Would you reproduce, word for word, only the lines running from the top of the data through the line containing "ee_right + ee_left", and none of the pictures?

[Opening Input data section]

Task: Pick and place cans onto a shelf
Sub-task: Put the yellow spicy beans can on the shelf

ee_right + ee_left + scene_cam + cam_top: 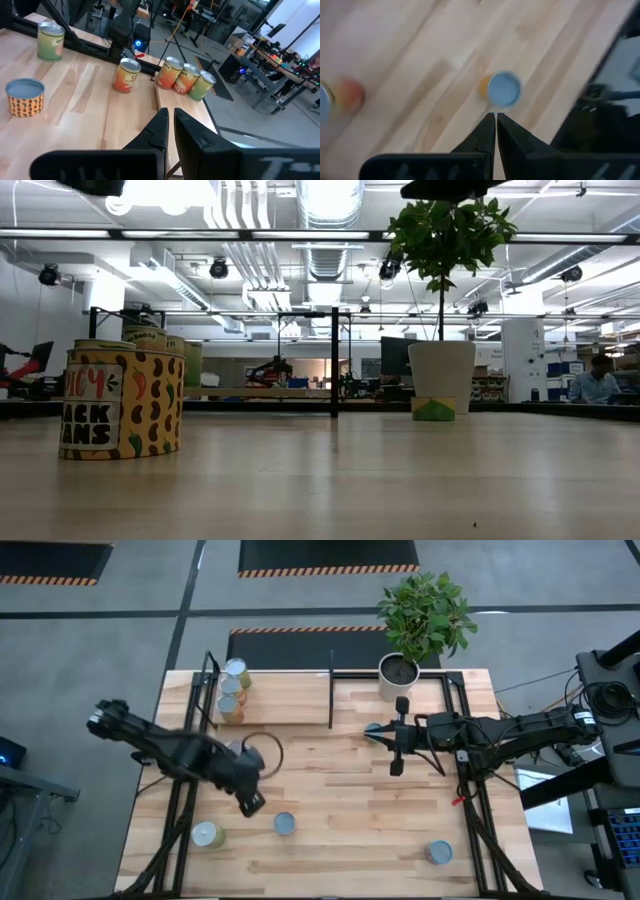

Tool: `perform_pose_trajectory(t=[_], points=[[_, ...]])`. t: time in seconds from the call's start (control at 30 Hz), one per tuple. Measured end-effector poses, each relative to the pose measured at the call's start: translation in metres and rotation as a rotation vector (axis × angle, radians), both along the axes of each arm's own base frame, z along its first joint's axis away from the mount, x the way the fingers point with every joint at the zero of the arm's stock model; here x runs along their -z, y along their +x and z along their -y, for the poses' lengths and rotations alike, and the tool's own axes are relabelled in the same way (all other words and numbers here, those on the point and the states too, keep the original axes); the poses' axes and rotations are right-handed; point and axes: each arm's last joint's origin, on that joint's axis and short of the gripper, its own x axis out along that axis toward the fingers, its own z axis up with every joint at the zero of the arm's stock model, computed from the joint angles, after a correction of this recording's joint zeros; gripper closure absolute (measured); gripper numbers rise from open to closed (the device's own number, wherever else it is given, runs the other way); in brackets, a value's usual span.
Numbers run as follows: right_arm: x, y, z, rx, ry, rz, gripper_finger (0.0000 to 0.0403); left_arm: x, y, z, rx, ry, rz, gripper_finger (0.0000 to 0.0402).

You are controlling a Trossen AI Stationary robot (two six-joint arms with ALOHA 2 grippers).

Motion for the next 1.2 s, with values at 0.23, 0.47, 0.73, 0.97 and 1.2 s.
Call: perform_pose_trajectory(t=[0.23,0.47,0.73,0.97,1.2], points=[[-0.002,0.0,0.0,-0.002,-0.006,0.02,0.0385,0.054,-0.002,0.028,-0.148,-0.168,-0.185,0.0402],[-0.004,0.001,0.0,-0.006,-0.025,0.034,0.0385,0.068,-0.001,0.066,-0.18,-0.321,-0.121,0.0402],[-0.005,0.001,0.0,-0.011,-0.055,0.042,0.0385,0.076,0.027,0.079,-0.072,-0.114,-0.021,0.0402],[-0.007,0.001,0.0,-0.017,-0.088,0.059,0.0385,0.095,0.063,0.098,0.082,0.002,-0.068,0.0401],[-0.007,0.001,0.0,-0.02,-0.109,0.055,0.0385,0.111,0.075,0.107,0.164,0.045,-0.136,0.036]])
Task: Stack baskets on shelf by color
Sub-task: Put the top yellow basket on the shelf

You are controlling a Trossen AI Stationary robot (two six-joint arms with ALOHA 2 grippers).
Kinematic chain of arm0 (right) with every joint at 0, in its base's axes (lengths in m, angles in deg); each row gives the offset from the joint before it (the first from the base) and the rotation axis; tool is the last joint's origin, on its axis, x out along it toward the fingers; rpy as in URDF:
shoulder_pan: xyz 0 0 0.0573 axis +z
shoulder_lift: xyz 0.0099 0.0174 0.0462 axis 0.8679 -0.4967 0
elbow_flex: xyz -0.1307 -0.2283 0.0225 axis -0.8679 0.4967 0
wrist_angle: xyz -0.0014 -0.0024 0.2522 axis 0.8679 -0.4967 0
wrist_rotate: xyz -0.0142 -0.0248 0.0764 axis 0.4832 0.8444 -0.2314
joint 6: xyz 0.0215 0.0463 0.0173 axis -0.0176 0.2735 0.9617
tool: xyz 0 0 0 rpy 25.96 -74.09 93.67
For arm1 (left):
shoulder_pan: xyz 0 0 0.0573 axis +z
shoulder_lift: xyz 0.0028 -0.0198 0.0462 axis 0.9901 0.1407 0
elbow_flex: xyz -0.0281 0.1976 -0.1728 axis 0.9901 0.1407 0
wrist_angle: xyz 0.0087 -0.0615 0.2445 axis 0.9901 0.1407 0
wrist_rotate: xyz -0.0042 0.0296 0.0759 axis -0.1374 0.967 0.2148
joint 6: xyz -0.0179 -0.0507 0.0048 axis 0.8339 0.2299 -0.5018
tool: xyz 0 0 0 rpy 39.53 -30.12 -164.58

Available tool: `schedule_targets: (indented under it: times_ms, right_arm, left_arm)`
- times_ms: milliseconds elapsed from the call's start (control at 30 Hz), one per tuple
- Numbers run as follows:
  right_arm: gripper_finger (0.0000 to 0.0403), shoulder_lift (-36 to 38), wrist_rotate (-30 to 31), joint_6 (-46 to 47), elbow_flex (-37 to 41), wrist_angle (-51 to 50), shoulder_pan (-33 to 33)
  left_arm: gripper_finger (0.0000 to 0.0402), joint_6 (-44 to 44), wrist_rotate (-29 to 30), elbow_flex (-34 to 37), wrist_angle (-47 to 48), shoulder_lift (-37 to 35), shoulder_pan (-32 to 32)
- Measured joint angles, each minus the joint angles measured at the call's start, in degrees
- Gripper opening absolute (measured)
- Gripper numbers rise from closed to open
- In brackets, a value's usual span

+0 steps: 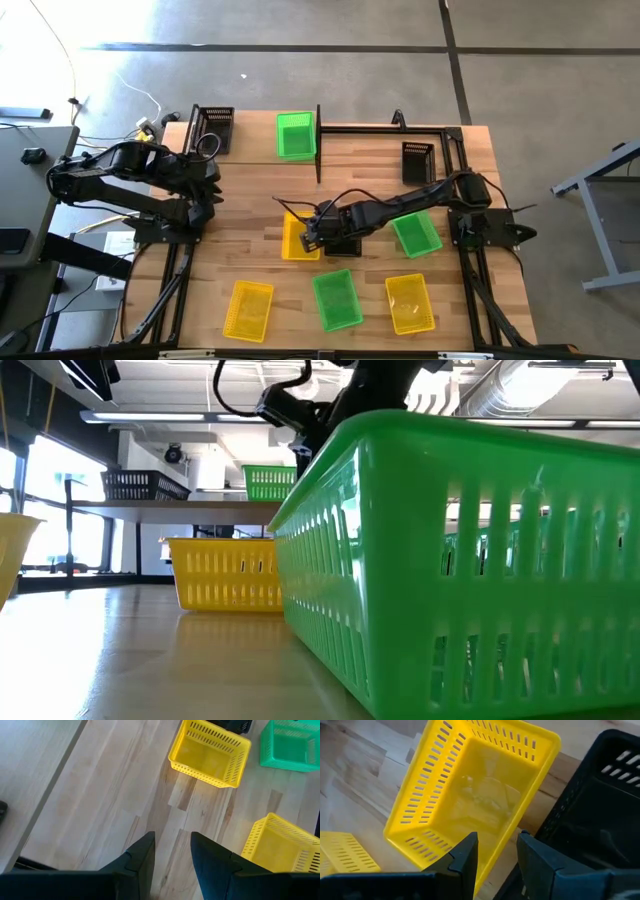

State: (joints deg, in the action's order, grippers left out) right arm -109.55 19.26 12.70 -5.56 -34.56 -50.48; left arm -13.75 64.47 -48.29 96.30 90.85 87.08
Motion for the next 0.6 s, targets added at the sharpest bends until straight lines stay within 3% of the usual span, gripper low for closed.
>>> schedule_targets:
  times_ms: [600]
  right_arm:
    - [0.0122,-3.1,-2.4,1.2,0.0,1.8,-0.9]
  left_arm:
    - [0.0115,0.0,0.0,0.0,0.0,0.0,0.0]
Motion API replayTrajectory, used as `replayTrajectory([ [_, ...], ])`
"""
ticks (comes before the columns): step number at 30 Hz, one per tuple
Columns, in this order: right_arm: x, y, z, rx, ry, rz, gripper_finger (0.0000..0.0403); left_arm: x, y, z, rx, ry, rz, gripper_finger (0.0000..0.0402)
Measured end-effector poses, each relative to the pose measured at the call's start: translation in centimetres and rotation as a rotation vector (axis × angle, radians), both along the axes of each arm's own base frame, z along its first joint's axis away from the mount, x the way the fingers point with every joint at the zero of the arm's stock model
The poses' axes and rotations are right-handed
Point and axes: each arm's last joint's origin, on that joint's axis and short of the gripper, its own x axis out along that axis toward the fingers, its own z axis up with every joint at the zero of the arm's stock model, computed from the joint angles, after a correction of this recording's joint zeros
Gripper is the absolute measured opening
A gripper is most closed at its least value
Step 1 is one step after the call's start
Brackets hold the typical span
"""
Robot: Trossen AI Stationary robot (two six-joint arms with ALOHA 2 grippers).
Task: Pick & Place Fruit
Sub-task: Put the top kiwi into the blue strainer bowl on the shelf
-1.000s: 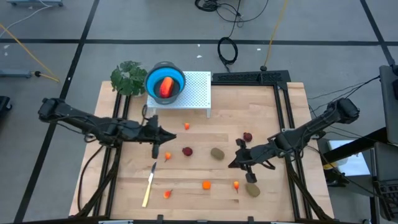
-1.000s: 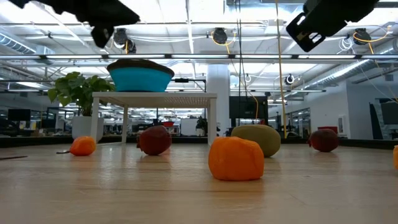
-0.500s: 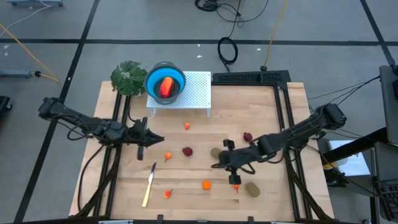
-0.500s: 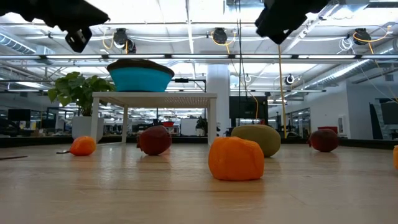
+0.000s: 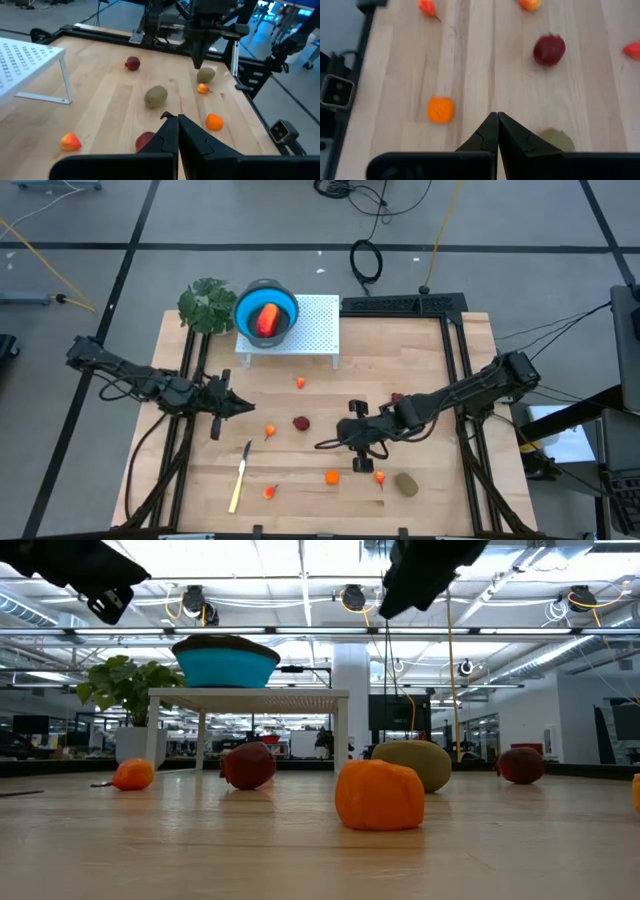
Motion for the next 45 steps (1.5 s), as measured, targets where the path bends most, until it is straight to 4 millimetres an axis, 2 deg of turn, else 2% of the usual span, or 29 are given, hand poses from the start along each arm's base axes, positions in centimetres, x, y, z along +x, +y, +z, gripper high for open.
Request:
replayTrajectory([
  [15, 0.0, -2.7, -0.9, 0.051, 0.173, -0.083, 0.0001, -1.1, 0.4, -0.1, 0.033, 0.019, -0.013, 0.0012],
  [19, 0.2, -3.5, -0.9, 0.079, 0.178, -0.145, 0.0017, -1.1, 0.4, -0.1, 0.033, 0.020, -0.014, 0.0012],
  [24, 0.4, -4.3, -0.9, 0.088, 0.179, -0.165, 0.0068, -1.1, 0.4, -0.2, 0.033, 0.027, -0.014, 0.0002],
  [31, 0.4, -4.3, -0.9, 0.146, 0.199, -0.132, 0.0172, -1.1, 0.4, -0.2, 0.032, 0.027, -0.014, 0.0016],
  [37, 0.4, -4.5, -0.9, 0.144, 0.199, -0.140, 0.0254, -1.1, 0.4, -0.2, 0.031, 0.026, -0.015, 0.0008],
  [41, 0.6, -5.0, -1.2, 0.140, 0.211, -0.149, 0.0292, -1.1, 0.4, -0.1, 0.029, 0.026, -0.015, 0.0003],
  [45, 0.5, -5.5, -1.4, 0.133, 0.231, -0.166, 0.0311, -1.1, 0.4, -0.1, 0.028, 0.025, -0.015, 0.0013],
])
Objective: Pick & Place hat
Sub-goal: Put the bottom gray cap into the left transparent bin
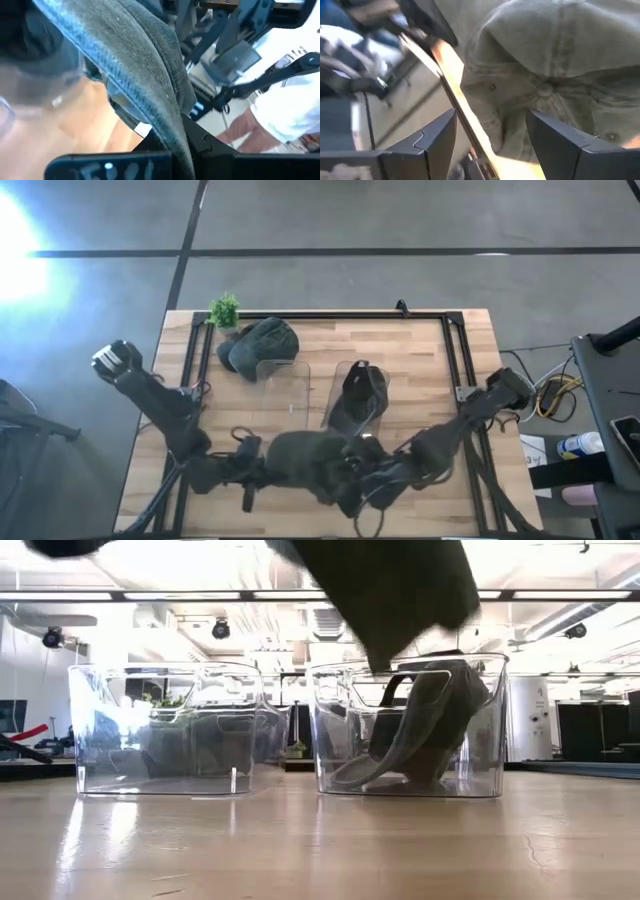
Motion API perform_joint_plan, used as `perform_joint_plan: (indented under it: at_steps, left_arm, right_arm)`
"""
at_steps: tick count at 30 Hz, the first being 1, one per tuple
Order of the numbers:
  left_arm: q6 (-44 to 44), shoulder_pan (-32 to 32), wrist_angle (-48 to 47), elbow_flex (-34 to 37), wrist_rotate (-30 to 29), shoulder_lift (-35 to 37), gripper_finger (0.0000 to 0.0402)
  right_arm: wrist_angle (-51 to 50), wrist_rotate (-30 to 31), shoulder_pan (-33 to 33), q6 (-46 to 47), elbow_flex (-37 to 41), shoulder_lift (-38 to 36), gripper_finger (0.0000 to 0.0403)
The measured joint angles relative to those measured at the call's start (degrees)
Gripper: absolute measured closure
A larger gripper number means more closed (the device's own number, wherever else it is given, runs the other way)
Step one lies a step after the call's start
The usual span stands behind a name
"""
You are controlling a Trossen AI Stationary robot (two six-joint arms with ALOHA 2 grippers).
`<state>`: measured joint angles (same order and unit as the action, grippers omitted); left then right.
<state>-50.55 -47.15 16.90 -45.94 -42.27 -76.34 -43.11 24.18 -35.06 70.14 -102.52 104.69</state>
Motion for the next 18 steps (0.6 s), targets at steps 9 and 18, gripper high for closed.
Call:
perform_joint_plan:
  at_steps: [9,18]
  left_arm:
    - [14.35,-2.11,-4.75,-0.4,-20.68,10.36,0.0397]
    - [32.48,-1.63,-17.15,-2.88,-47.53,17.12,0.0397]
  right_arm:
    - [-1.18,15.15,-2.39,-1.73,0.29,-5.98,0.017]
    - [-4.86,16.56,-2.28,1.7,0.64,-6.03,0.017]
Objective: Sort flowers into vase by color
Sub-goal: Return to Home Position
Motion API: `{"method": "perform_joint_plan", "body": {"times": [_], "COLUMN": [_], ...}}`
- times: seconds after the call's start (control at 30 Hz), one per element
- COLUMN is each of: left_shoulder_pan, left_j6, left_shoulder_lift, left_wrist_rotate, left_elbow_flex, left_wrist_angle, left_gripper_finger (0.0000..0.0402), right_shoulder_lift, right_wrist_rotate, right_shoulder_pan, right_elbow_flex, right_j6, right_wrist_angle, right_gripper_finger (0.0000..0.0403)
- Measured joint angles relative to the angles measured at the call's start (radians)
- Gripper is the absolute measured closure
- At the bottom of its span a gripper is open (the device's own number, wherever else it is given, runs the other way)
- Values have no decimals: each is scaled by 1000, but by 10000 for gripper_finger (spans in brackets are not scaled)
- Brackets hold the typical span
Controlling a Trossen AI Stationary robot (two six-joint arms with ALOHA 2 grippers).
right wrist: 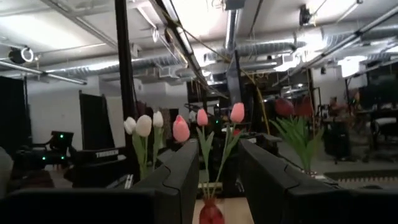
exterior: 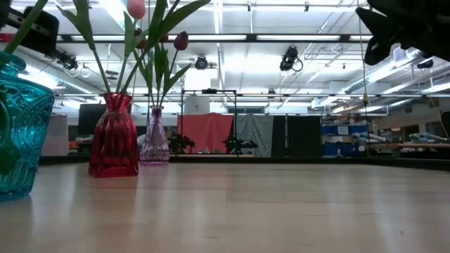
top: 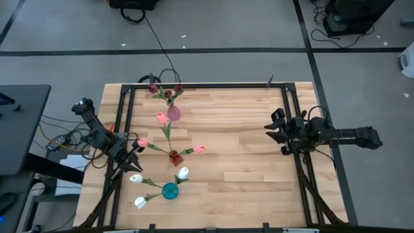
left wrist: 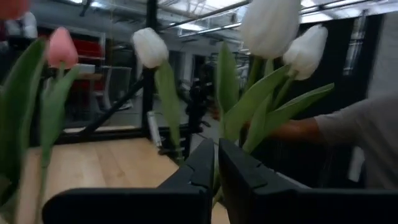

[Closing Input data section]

# Reply
Task: Pick and place cans onto a shelf
Sub-task: Put the yellow spicy beans can on the shelf

ee_right + ee_left + scene_cam + cam_top: 

There's nothing more to this exercise.